WHAT YOU NEED TO DO | Exact reproduction required: the lines below from the line with "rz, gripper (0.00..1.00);" to the line with "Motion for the", both ends included, and no others.

::::

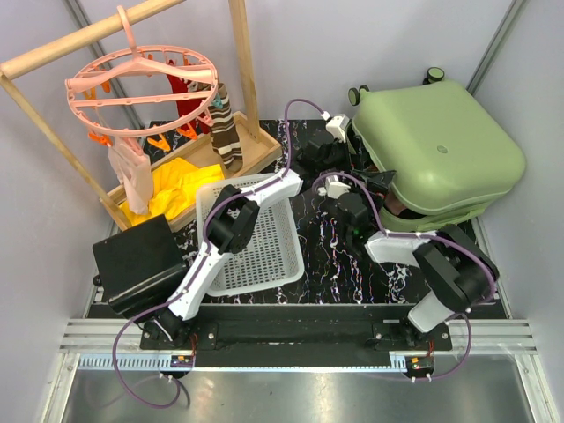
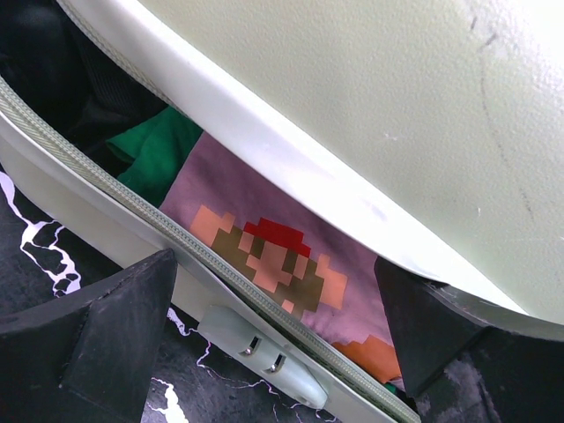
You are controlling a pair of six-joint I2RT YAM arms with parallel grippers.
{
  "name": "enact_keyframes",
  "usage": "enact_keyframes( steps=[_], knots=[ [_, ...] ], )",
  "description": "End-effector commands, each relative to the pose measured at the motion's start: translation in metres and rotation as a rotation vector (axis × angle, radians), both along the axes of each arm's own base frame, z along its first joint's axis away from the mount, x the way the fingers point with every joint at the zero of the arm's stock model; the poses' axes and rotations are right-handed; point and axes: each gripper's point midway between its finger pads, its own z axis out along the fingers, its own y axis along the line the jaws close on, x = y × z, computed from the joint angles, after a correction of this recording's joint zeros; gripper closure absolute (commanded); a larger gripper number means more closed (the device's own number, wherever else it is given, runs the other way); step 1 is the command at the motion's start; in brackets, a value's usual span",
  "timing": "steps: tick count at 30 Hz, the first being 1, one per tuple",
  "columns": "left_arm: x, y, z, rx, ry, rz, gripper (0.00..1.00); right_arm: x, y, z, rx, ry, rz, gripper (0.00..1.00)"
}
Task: Open, take out, and arrange the luggage
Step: Open the luggage
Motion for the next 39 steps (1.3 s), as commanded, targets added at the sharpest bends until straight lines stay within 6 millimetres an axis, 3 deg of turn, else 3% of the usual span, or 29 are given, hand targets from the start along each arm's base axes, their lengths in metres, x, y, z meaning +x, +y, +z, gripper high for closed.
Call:
enact_keyframes(
  steps=[1,5,12,15,20,21,22,25,28,30,31,39],
  knots=[
    [-0.058,-0.037,0.155,-0.323,-0.295,-0.216,0.01,-0.004,-0.021,0.07,-0.042,-0.271,-0.113,0.0],
    [-0.059,-0.035,0.153,-0.316,-0.295,-0.22,0.01,0.001,-0.046,0.081,-0.058,-0.3,-0.198,0.0],
    [-0.056,-0.031,0.141,-0.301,-0.278,-0.217,0.01,-0.005,-0.051,0.128,-0.033,-0.405,-0.187,0.01],
    [-0.058,-0.03,0.14,-0.308,-0.274,-0.214,0.01,-0.007,-0.055,0.152,-0.033,-0.442,-0.205,0.07],
    [-0.066,-0.022,0.15,-0.338,-0.286,-0.205,0.01,-0.007,-0.068,0.185,-0.036,-0.515,-0.237,0.26],
    [-0.068,-0.02,0.138,-0.322,-0.266,-0.198,0.01,-0.007,-0.071,0.192,-0.028,-0.536,-0.249,0.27],
    [-0.071,-0.015,0.15,-0.333,-0.279,-0.185,0.01,-0.006,-0.075,0.196,-0.034,-0.545,-0.258,0.28],
    [-0.073,-0.008,0.145,-0.292,-0.254,-0.141,0.01,-0.005,-0.081,0.207,-0.028,-0.574,-0.273,0.29],
    [-0.067,-0.003,0.124,-0.213,-0.188,-0.064,0.01,-0.004,-0.085,0.219,-0.01,-0.609,-0.288,0.3],
    [-0.066,-0.004,0.122,-0.182,-0.17,-0.049,0.01,-0.005,-0.09,0.23,0.009,-0.634,-0.294,0.3],
    [-0.065,-0.004,0.107,-0.121,-0.117,-0.026,0.01,-0.003,-0.091,0.232,0.017,-0.638,-0.294,0.3],
    [-0.067,0.015,0.067,-0.025,-0.012,0.067,0.01,0.001,-0.104,0.246,0.095,-0.658,-0.287,0.3]
  ],
)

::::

YOUR RESPONSE |
  "columns": "left_arm: x, y, z, rx, ry, rz, gripper (0.00..1.00); right_arm: x, y, z, rx, ry, rz, gripper (0.00..1.00)"
}
Task: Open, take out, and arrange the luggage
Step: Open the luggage
Motion for the next 39 steps (1.3 s), as commanded, targets added at the sharpest bends until straight lines stay within 6 millimetres an axis, 3 deg of turn, else 3% of the usual span, or 29 are given, hand targets from the start along each arm's base axes, their lengths in metres, x, y, z meaning +x, +y, +z, gripper high for closed.

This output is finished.